Une telle situation, où des pratiques professionnelles sont basées sur des connaissances n’ayant fait l’objet d’aucune validation scientifique, n’est pas unique aux États-Unis. Au Québec, par exemple, des professionnels de la justice (p. ex., policier, avocats, décideurs) ont déjà reçu des formations afin d’interpréter le comportement non verbal de tout un chacun à l’aide de notions n’ayant fait l’objet d’aucun article révisé par les pairs (Denault & Jupe, 2017; Denault, Larivée, Plouffe, & Plusquellec, 2015). Pourquoi des professionnels en situation d’autorité en viennent-ils à recourir à des notions sur le comportement humain n’ayant fait l’objet d’aucune validation scientifique, alors que la recherche sur le sujet est riche de milliers d’articles révisés par les pairs ? Quel est le rôle des chercheurs dans le développement de meilleures pratiques professionnelles ? Le dialogue entre les chercheurs et les professionnels est-il suffisant pour développer des pratiques basées sur des données probantes ? Voilà quelques-unes des questions sur lesquelles je partagerai mes réflexions et pour lesquelles je tenterai d’offrir des éléments de réponse.

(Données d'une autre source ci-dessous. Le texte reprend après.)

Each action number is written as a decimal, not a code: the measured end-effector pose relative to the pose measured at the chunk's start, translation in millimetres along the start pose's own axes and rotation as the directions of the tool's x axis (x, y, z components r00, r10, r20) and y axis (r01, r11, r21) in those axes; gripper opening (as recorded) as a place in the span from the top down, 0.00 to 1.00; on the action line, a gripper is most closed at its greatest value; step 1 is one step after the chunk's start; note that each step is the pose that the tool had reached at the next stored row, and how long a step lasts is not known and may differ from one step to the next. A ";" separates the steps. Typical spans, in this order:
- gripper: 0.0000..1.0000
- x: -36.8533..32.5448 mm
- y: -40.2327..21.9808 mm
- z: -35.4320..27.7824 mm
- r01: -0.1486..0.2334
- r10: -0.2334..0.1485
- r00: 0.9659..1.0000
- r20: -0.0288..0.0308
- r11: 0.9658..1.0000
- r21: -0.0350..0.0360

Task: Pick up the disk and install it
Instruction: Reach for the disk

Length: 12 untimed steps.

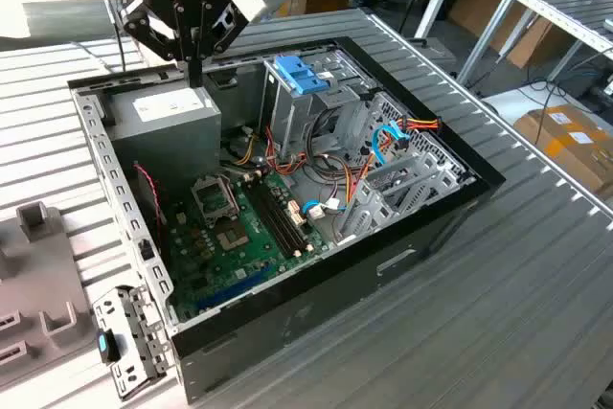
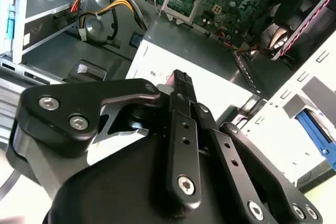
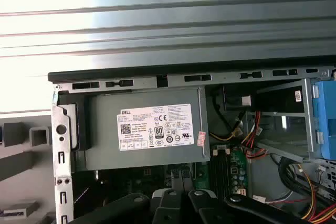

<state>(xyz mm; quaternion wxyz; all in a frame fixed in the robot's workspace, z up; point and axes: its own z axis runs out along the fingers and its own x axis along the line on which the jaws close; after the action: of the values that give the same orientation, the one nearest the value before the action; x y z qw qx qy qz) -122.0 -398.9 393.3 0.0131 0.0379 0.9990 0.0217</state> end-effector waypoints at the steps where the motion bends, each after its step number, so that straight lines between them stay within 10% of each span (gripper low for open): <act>1: 0.89 0.0 0.0 0.0 0.000 0.000 1.000 0.000 1.000 0.000; 12: 0.89 0.5 0.0 0.0 0.000 0.000 1.000 0.000 1.000 0.000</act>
<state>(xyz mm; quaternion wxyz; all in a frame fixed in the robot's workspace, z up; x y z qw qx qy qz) -122.4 -398.9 393.3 0.0131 0.0379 0.9990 0.0217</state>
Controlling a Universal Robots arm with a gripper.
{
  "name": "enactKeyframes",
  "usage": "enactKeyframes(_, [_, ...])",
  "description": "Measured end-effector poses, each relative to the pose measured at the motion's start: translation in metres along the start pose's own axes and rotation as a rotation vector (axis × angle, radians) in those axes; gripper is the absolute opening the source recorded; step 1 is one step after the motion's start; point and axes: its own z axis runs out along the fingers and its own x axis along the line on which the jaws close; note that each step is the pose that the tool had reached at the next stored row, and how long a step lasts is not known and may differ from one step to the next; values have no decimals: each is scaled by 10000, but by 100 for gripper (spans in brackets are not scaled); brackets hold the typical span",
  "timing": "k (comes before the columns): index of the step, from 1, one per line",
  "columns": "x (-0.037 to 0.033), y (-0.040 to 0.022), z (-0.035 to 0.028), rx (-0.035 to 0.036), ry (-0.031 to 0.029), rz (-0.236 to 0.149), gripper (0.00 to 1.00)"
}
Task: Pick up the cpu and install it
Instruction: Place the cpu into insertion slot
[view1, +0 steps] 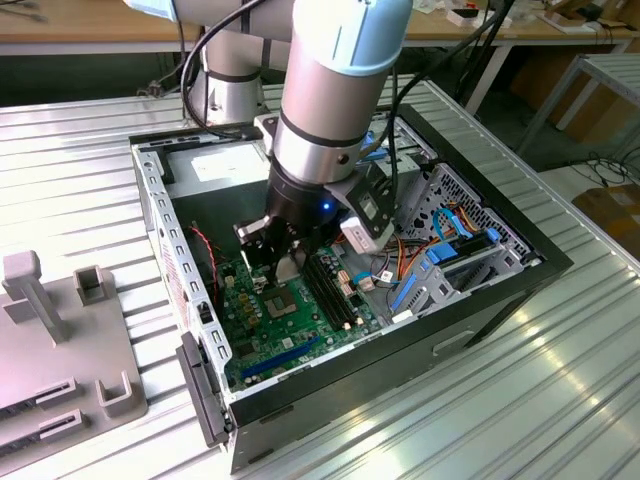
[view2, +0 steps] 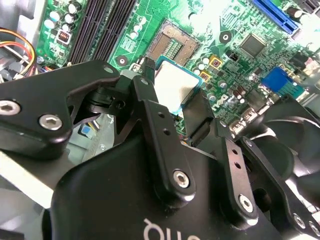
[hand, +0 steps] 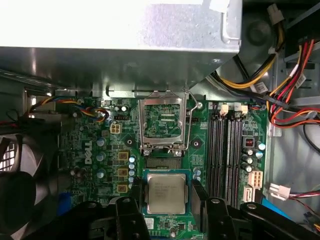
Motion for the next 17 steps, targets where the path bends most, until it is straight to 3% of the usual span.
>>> enactKeyframes(17, [-4,-2,334,2,3,2,48])
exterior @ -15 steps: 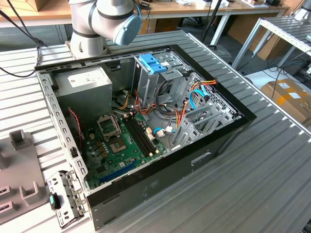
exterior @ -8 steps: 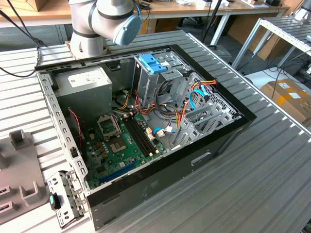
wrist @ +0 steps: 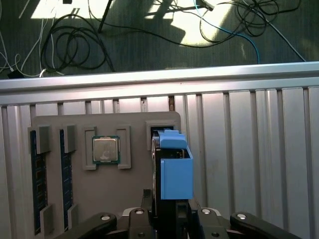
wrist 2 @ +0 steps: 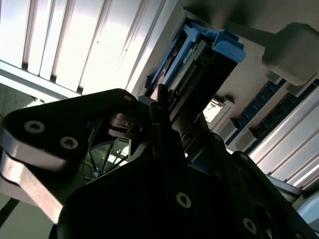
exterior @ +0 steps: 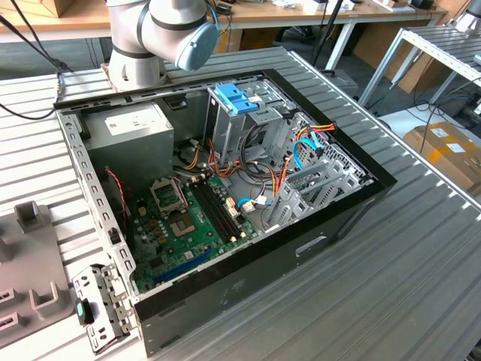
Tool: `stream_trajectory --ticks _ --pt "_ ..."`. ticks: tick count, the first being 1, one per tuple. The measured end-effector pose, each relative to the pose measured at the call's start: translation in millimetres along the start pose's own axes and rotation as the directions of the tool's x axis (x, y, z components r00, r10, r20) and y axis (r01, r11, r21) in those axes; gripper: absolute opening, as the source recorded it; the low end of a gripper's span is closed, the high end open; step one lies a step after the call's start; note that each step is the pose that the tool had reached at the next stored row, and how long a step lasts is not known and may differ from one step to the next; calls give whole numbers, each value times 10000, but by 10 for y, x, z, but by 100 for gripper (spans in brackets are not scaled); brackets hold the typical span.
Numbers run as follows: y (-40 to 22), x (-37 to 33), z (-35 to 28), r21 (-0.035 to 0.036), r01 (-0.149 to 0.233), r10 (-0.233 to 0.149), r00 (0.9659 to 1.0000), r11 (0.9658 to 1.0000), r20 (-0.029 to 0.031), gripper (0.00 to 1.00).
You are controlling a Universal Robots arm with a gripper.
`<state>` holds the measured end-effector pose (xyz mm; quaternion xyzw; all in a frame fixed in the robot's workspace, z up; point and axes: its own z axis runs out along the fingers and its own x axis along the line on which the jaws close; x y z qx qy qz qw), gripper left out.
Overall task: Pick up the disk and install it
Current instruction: 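Pick up the disk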
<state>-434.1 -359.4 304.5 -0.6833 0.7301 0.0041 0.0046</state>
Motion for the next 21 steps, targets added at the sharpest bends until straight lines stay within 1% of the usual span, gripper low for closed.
stream_trajectory --ticks 8,10,12,18,21 --pt "0 -1 -1 -1 0 0 10000 10000 0 35" --pt "0 -1 -10 1 0 0 10000 10000 0 35" --pt "0 -1 -28 1 -1 1 10000 10000 0 35" --pt "0 -2 -130 0 -1 1 10000 10000 -1 35" --pt "0 -3 -132 1 86 -86 10000 10000 0 35"
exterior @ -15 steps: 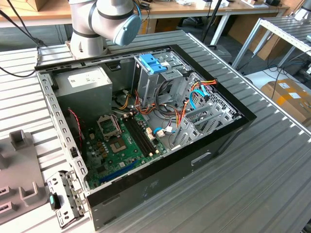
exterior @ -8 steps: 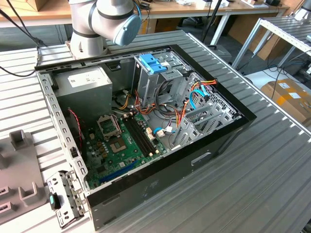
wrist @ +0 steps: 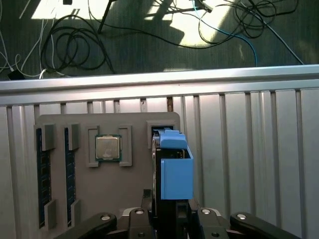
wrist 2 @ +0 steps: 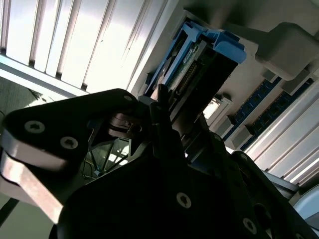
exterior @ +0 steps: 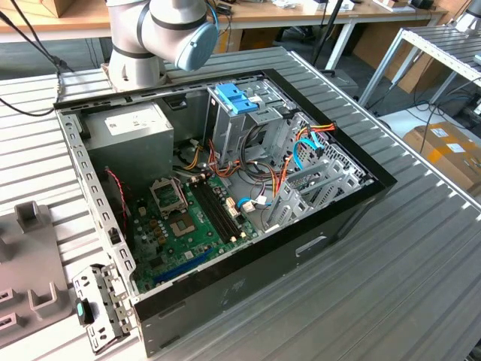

Présentation Vincent Denault:

Vincent Denault est avocat et examinateur agréé en matière de fraude, membre du Barreau du Québec et de l’Association of Certified Fraud Examiners. Il détient un baccalauréat en droit de l’Université du Québec à Montréal (UQÀM) et une maitrise en droit de la même université où il a étudié l’impact du comportement non verbal des témoins lors de procès. Vincent Denault est également doctorant et chargé de cours au Département de communication de l’Université de Montréal, codirecteur du Centre d’études en sciences de la communication non verbale du Centre de recherche de l’Institut universitaire en santé mentale de Montréal et auteur de l’ouvrage intitulé Communication non verbale et crédibilité des témoins publié par les Éditions Yvon Blais. Financées par le Fonds de recherche du Québec – Société et culture (FRQSC), les recherches de Vincent Denault se concentrent principalement sur des questions liées à l’évaluation de la crédibilité, la détection du mensonge et la communication non verbale lors de procès. Vincent Denault est le premier récipiendaire du Emerging Scholar Award (2016) de la Nonverbal Division de la National Communication Association.